** EXERCISE OBJECTIVE **
Could the lines from the one with "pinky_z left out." through the end of the listing be restated exactly, with nothing else included?

===

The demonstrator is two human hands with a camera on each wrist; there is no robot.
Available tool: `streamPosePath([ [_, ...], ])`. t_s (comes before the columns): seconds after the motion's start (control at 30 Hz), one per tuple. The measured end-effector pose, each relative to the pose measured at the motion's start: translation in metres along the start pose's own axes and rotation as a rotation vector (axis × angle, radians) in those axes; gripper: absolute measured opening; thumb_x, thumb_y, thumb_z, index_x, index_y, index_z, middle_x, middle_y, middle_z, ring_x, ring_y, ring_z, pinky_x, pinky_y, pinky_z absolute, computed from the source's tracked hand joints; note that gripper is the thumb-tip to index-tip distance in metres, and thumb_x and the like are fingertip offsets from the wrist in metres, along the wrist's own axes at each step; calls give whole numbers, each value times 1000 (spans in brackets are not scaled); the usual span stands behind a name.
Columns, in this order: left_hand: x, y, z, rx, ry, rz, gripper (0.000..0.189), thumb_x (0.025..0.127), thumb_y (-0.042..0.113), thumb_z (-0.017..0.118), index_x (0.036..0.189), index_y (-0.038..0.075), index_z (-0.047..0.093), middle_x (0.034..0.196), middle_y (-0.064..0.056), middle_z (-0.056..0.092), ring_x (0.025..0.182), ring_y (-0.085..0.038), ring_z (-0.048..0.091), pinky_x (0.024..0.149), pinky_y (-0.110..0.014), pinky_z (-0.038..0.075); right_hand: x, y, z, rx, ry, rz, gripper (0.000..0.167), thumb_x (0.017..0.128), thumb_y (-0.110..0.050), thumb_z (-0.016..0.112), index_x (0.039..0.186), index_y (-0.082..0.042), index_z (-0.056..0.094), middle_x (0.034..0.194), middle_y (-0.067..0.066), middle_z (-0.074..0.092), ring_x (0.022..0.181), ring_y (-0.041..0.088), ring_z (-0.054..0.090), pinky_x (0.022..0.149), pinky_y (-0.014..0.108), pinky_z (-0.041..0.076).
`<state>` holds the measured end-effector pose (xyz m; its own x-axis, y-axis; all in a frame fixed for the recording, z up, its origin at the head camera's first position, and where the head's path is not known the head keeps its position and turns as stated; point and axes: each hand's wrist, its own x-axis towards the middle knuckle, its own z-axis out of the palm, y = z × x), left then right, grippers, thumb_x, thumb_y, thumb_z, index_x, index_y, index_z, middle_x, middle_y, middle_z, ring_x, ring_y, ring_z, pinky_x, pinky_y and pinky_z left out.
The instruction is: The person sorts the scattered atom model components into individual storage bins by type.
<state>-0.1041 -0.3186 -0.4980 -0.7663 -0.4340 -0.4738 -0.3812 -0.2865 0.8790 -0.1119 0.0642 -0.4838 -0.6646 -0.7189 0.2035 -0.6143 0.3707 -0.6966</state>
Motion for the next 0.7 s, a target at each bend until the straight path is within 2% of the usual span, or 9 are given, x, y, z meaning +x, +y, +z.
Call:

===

** ANSWER TO THIS PROBLEM **
`<state>` holds the measured end-effector pose (xyz m; its own x-axis, y-axis; all in a frame fixed for the recording, z up, its origin at the head camera's first position, and where the head's path is not known the head keeps its position and turns as stated; point and axes: each hand's wrist, its own x-axis towards the middle knuckle, its own z-axis out of the palm, y = z × x), left then right, grippers, thumb_x, thumb_y, thumb_z, index_x, index_y, index_z, middle_x, middle_y, middle_z, ring_x, ring_y, ring_z, pinky_x, pinky_y and pinky_z left out.
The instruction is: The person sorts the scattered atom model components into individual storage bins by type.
<state>-0.1041 -0.3186 -0.4980 -0.7663 -0.4340 -0.4738 -0.3812 -0.2865 0.8790 -0.1119 0.0642 -0.4838 -0.6646 -0.7189 0.2035 -0.6143 0.3707 -0.6966</state>
Motion for the next 0.7 s, a target at each bend until the straight path is within 2% of the usual span, or 9 are given, x, y, z meaning +x, +y, +z.
Call:

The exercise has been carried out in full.